* _Task prompt_: Where a line in the entries below contains the word "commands", count it. Return the total alone.
[[ Input data open ]]
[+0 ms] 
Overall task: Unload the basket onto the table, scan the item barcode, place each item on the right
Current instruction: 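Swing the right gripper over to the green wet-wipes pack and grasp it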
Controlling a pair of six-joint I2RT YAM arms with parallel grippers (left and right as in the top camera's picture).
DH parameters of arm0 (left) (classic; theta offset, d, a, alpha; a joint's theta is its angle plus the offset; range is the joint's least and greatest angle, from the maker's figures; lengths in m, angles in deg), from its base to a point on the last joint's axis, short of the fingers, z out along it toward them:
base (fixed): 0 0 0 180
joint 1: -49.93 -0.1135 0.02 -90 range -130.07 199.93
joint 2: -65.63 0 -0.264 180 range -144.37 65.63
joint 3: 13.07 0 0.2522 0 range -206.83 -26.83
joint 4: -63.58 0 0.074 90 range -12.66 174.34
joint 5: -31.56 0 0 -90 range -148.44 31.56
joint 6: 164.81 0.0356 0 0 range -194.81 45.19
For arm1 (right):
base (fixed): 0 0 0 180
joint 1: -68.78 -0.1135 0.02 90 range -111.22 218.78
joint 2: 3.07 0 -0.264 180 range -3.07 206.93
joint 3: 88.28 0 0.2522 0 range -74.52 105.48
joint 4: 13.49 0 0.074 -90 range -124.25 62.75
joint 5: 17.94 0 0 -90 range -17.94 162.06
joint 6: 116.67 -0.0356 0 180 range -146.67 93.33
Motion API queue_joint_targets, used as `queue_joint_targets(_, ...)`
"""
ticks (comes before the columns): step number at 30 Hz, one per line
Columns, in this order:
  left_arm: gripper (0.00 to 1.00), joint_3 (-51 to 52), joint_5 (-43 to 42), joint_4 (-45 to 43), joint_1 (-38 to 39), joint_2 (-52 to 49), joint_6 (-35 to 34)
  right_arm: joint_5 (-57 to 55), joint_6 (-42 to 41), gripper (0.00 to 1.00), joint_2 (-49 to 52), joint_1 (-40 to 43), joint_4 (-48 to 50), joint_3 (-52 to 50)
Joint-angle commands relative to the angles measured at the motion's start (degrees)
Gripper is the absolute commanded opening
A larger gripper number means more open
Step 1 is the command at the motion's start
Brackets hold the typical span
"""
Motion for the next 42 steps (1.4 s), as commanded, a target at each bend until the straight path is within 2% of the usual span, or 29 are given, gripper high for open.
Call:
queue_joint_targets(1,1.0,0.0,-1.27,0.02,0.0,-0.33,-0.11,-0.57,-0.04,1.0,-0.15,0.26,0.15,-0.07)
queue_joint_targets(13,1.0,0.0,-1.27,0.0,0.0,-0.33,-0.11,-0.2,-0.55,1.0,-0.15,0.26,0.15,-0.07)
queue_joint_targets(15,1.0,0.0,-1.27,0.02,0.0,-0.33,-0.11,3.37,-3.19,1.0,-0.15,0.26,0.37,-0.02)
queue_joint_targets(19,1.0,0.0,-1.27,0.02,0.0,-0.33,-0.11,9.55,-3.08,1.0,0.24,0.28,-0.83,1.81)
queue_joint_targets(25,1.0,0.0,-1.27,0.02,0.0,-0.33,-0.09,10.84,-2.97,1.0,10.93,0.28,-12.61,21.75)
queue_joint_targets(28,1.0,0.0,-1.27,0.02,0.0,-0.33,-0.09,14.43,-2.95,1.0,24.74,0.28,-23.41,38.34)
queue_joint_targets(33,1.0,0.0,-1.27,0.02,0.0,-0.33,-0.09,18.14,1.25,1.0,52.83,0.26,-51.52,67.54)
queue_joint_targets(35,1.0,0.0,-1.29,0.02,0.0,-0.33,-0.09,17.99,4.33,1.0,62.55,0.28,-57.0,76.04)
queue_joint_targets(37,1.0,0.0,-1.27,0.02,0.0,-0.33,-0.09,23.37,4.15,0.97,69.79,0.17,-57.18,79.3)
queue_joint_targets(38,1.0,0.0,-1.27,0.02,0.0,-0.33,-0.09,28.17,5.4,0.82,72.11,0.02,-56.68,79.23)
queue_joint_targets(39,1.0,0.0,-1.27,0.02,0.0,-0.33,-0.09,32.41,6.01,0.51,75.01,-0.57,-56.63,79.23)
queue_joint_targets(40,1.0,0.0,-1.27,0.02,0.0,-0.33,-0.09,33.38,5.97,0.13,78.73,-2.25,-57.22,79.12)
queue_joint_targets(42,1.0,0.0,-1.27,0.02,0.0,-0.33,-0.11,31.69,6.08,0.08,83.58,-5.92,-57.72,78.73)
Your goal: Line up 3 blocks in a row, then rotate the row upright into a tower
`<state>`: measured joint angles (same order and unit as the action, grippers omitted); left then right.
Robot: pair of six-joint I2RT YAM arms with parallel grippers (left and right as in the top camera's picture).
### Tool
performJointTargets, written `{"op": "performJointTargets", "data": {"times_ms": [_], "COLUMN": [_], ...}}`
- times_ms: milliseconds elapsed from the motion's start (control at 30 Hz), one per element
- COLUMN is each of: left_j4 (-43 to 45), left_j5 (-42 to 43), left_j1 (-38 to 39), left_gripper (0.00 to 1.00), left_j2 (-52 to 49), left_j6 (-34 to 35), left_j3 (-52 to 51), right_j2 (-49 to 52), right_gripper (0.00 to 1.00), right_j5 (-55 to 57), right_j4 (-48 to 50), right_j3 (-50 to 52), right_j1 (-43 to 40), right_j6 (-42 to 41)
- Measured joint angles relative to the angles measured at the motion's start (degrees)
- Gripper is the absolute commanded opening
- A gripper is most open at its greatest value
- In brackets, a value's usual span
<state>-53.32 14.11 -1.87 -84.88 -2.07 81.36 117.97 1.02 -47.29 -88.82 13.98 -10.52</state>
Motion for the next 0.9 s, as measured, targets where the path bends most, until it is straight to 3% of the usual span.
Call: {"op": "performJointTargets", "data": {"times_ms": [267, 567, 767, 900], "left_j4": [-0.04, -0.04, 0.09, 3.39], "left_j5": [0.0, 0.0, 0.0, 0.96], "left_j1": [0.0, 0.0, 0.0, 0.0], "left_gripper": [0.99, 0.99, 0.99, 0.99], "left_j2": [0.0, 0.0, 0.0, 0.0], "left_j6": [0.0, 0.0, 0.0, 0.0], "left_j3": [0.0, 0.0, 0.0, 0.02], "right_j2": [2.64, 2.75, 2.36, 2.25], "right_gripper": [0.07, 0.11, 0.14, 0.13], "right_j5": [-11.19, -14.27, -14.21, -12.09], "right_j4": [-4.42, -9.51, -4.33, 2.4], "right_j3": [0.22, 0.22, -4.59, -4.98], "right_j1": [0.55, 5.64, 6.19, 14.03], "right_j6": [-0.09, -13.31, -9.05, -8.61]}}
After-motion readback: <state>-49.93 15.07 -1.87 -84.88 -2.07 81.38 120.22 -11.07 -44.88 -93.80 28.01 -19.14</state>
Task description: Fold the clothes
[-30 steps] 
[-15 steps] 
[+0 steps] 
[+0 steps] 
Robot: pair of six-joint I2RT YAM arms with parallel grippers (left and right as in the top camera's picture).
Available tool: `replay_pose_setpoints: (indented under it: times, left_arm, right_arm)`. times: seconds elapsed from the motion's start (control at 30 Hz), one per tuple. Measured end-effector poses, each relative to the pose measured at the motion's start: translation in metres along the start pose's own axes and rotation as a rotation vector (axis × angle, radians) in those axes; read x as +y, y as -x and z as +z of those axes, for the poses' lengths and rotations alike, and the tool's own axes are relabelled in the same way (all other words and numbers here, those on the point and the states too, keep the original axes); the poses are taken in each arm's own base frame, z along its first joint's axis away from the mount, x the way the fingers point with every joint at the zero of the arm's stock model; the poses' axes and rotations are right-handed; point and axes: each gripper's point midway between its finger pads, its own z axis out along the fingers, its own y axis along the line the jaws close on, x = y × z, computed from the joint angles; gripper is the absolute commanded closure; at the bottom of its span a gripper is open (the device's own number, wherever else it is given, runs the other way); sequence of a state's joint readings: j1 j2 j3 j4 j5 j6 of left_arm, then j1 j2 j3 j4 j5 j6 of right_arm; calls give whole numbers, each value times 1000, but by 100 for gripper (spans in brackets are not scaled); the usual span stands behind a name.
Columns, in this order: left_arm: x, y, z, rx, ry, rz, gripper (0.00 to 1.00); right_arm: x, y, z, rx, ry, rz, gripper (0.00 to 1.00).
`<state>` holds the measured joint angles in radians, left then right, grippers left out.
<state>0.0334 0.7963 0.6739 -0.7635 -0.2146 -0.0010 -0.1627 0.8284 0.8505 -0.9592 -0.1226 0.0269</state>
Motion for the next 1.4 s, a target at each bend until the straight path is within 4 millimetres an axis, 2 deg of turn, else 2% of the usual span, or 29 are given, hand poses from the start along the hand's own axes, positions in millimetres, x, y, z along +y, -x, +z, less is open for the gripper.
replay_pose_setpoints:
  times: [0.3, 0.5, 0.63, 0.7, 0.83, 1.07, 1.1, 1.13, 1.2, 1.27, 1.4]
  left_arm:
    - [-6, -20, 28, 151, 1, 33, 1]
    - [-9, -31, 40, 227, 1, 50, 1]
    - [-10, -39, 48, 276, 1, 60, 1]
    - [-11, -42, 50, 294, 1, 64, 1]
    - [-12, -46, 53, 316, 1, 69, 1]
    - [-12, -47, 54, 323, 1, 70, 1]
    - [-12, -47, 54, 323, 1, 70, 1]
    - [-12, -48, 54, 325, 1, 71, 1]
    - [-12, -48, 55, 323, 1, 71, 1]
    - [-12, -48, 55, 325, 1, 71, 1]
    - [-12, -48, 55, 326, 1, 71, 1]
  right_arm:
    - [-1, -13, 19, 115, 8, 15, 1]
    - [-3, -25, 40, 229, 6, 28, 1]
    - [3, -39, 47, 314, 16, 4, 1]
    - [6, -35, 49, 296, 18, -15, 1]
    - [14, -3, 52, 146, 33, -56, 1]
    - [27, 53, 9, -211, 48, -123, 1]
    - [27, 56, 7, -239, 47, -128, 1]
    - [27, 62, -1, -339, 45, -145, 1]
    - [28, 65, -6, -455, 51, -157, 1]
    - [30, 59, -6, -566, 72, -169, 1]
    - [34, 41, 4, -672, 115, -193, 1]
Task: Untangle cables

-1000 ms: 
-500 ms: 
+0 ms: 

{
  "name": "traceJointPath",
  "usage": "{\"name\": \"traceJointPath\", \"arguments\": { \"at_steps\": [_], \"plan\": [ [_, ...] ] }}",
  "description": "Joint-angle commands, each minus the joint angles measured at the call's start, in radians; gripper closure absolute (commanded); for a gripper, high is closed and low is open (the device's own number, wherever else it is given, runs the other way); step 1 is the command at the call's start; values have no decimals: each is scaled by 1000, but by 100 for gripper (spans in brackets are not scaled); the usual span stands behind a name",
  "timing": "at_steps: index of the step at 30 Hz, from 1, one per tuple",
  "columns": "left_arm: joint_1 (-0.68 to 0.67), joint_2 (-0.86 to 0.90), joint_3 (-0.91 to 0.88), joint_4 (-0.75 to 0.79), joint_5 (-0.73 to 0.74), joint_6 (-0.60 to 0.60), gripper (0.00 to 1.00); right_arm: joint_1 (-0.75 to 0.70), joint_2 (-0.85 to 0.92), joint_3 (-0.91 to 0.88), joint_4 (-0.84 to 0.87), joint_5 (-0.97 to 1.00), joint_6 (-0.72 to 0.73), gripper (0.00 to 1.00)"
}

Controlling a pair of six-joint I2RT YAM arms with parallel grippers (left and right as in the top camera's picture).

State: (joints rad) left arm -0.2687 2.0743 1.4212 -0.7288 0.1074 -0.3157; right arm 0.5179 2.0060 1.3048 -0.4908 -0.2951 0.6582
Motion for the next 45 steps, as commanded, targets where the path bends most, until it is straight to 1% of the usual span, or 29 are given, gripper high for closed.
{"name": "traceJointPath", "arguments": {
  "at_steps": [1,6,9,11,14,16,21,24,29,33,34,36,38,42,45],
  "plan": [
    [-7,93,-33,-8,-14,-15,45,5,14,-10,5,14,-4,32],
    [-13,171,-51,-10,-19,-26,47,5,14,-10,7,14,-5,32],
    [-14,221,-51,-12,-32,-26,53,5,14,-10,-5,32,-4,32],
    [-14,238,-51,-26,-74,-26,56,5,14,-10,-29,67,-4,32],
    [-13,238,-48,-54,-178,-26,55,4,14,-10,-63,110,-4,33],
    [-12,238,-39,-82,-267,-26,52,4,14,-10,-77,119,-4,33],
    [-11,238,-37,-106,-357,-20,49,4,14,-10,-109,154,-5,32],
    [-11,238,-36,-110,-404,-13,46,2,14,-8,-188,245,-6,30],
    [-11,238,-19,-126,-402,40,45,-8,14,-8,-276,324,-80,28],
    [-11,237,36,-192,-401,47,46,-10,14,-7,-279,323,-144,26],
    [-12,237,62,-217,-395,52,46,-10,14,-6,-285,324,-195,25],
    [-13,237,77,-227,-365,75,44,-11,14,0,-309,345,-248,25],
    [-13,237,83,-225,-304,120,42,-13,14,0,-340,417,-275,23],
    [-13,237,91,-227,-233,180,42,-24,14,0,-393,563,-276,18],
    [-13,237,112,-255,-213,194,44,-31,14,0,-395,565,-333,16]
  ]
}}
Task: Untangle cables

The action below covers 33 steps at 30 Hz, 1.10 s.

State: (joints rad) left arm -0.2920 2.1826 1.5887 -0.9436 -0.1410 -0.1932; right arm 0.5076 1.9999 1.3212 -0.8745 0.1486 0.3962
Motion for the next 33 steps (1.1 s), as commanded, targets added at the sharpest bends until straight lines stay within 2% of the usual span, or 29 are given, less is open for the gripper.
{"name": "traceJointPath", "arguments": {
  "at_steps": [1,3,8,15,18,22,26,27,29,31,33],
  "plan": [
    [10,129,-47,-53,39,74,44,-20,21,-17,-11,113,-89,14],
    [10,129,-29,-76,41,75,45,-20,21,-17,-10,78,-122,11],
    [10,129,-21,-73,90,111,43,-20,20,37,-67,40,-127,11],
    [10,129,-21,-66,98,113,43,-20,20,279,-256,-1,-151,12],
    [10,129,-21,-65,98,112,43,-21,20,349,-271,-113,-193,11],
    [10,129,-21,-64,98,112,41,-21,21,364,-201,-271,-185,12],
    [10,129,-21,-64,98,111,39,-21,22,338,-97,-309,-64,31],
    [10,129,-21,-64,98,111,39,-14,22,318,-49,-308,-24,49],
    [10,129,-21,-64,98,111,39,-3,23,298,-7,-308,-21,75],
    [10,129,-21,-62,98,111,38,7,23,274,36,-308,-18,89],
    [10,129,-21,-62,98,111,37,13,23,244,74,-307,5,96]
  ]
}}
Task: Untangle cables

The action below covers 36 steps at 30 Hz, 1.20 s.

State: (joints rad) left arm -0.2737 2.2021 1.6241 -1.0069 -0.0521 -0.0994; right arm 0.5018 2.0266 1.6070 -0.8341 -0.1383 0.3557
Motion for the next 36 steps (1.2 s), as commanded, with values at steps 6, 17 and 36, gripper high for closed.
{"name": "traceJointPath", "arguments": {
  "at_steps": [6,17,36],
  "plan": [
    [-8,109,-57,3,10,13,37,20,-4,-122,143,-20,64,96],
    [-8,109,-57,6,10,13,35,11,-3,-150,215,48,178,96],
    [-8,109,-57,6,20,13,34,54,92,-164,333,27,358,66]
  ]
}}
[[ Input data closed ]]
* _Result_: 2